I am also concerned by the fact that some EU member states detain asylum seekers in the context of the “Dublin II Regulation”, when their transfers are under way to the member state responsible for examining their application. The inherent weakness of this system has been shown in the case of Greece, where a number of states have stopped sending asylum seekers back to Greece due to the serious, chronic defects of the asylum system there, as noted also in my report on Greece published last February.

Furthermore, such a mechanism of regulation does not allow for real burden sharing. States at the “entry” of Europe remain responsible for migrants registered in their territory. I feel that the “Dublin II Regulation” should be urgently revised to ensure that a fair sharing of responsibility is made among all the EU member states. The principle of non-detention of asylum seekers should also be reflected in the new Regulation.

International bodies, such as the CPT or the European Parliament, have done important work in reporting on the conditions of detention of migrants. Given the subsidiary nature of the work of these organs, this work should also be done at national level by effective monitoring mechanisms. Places used for detaining migrants, including asylum seekers, should be under constant surveillance by an independent organ.

Regularisation as a means of upholding migrants’ human rights

The need for common European procedures in this area is obvious. I have met government representatives who have been worried that a rights-based policy would send “signals” which would attract further refugees. That attitude tends to feed a negative chain-reaction. Policies should instead be coordinated on the basis of the agreed human rights standards.

Political decision-makers should not lose sight of the human rights perspective in this discussion and should formulate a rational long-term strategy. Such an approach has to include the need for migrant labour to perform the jobs which nationals very often refuse to take. In other words, European states should face up to the reality that irregular migrants are working because migrant labour is in demand.

We know that the agricultural sector in southern Europe employs extensively irregular migrant workers. The same goes for catering services in France and the United Kingdom. Sadly, migrants in these fields often fall prey to substandard working and living conditions.
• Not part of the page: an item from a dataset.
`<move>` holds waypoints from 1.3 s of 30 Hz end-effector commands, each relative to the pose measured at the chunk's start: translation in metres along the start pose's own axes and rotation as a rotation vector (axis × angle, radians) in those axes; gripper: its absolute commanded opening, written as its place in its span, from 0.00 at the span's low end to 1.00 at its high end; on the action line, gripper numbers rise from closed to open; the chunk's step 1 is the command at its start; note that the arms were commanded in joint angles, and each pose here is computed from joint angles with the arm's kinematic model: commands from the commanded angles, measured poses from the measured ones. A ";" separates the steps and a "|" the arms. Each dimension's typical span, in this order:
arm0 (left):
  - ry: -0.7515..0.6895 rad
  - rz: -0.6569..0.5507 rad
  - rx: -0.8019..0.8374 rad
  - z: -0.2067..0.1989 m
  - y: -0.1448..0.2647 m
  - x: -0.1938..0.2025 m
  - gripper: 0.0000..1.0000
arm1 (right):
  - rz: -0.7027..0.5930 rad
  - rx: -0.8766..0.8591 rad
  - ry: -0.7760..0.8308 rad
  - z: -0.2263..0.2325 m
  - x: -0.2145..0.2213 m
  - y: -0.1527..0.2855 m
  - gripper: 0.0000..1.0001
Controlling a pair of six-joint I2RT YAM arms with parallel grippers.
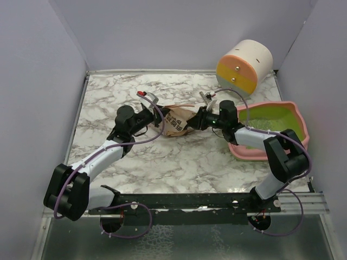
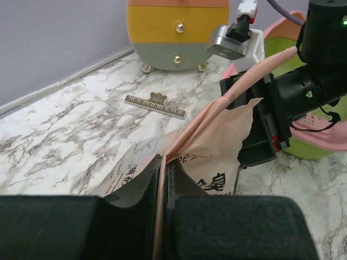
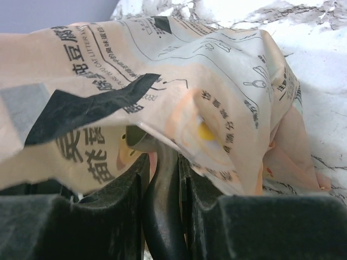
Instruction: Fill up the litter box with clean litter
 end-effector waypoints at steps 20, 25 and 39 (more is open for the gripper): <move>0.033 -0.156 -0.048 0.017 0.010 -0.045 0.23 | -0.154 -0.125 -0.007 0.017 -0.032 0.096 0.01; 0.054 -0.171 -0.055 0.017 0.011 -0.047 0.28 | -0.185 -0.183 -0.031 0.017 -0.026 0.112 0.01; 0.076 -0.169 -0.037 0.016 0.009 -0.047 0.28 | -0.270 -0.339 -0.056 0.024 -0.023 0.114 0.01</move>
Point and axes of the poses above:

Migration is a social phenomenon which requires multilateral and intelligent action by states. Irregular migration has increased and thrived, not only because of underdevelopment in migrants’ countries of origin, but also due to the lack of clear immigration mechanisms and procedures which respond to labour demands through regular migration channels.

The issue of regularisation of irregular migrants should be seriously considered in certain situations. Although some European states have denounced such a practice, it has proven to be useful in several countries. Italy recently adopted a mechanism to regularise a large number of irregular migrant workers. A few weeks ago, Belgium also announced that it will create a regularisation procedure based on objective and fair criteria. In 2007 the Council of Europe Parliamentary Assembly adopted a Recommendation containing guidelines on regularisation of migrants. Indeed, after several years living and working in a country, a migrant – whether regular or not – integrates into the community and creates social ties with the host society. Regularising these people and their families’ status and residence also benefits the host country, reinforcing its social cohesion.

Non-governmental activities are necessary

I would like to conclude by insisting on the crucial role played by civil society in the protection of migrants’ rights. The information provided me by NGOs on the law and practice in the Council of Europe member states has been of great importance as have been their proposals for improvements.

The contribution of CIMADE to the protection of the human rights of migrants is widely acknowledged. I take this opportunity to express my appreciation of the important work that CIMADE has carried out over the last 70 years and continues to do with the same enthusiasm.